Hakiki büyük adamlar güzel ağaçlara benzer. Dallarında yuvalar kurulur, gölgesinde yorgunlar dinlenir, çiçeklerine sürünenler güzel koku alırlar, meyvesiyle açlar doyar ve yaprakları arasından dökülen güneş damlaları toprağa hayat verir. Hiç kimseye ve hiçbir şeye zararı dokunmaz.
Hayalsiz yürek, petrolsüz lambadır, hiçbir şeyle parlatılamaz.
Hayat merdivenlerini çıkarken insanlara iyi davranalım. Çünkü inerken yine aynı insanlara rastlayacağız.
Hayatta en zor şey, amaçsız insanlarla yaşama zorunluluğudur.
Hepimiz ölümün nişanlısıyız.
Her güzel çiçeğin etrafında kötü otlar biter.
İlahi adalet, mahkemelerden ümit kesilince akla gelen mercidir.
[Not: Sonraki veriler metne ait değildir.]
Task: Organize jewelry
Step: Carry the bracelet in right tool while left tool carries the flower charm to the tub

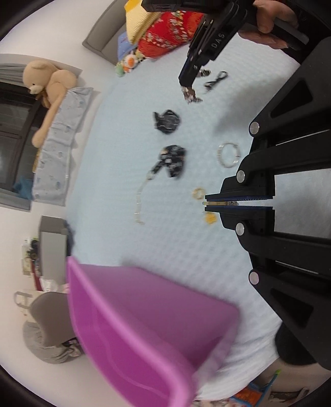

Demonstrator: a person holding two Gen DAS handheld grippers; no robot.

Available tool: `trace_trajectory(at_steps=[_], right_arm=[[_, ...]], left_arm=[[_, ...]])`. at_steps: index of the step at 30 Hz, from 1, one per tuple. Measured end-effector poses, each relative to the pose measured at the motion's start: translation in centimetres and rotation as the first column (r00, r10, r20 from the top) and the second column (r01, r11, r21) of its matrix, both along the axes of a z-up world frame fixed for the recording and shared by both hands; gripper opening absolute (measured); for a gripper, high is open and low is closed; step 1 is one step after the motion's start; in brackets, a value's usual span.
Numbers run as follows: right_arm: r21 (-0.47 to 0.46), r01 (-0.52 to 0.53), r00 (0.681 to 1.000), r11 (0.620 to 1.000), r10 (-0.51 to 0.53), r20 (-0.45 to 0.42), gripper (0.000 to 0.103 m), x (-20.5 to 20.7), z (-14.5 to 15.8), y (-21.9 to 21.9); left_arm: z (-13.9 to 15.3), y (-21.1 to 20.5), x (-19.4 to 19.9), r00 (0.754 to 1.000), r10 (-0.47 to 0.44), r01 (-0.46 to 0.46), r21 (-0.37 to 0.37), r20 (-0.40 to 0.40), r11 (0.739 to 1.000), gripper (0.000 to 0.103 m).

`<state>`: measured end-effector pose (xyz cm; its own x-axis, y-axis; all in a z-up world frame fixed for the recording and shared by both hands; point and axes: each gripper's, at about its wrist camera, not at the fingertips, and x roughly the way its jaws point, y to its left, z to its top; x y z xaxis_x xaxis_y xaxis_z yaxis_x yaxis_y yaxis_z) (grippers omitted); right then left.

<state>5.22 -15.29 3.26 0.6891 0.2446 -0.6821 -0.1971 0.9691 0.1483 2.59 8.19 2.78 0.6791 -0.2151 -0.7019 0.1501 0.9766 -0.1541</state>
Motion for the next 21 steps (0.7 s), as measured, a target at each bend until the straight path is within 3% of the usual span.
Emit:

İnsan için en büyük kuvvet, kendisini olduğu gibi görebilmektir.
İnsan sevdiğinden korkar, ama korktuğunu sevemez.
İnsan, tarihe her istediğini söyletebilir, çünkü ölüler, itiraz edemezler.
Kadın olsun, kitap olsun cildine aldanmayıp içindekilere bakılmalıdır.
Kadınların ağzı işlemezse dili, ağzı ve dili işlemezse gönlü işler.
Kartalın beğenmediğini kargalar kapışır.
Ağaçların, çiçekler gözü, kuşlar dilidir.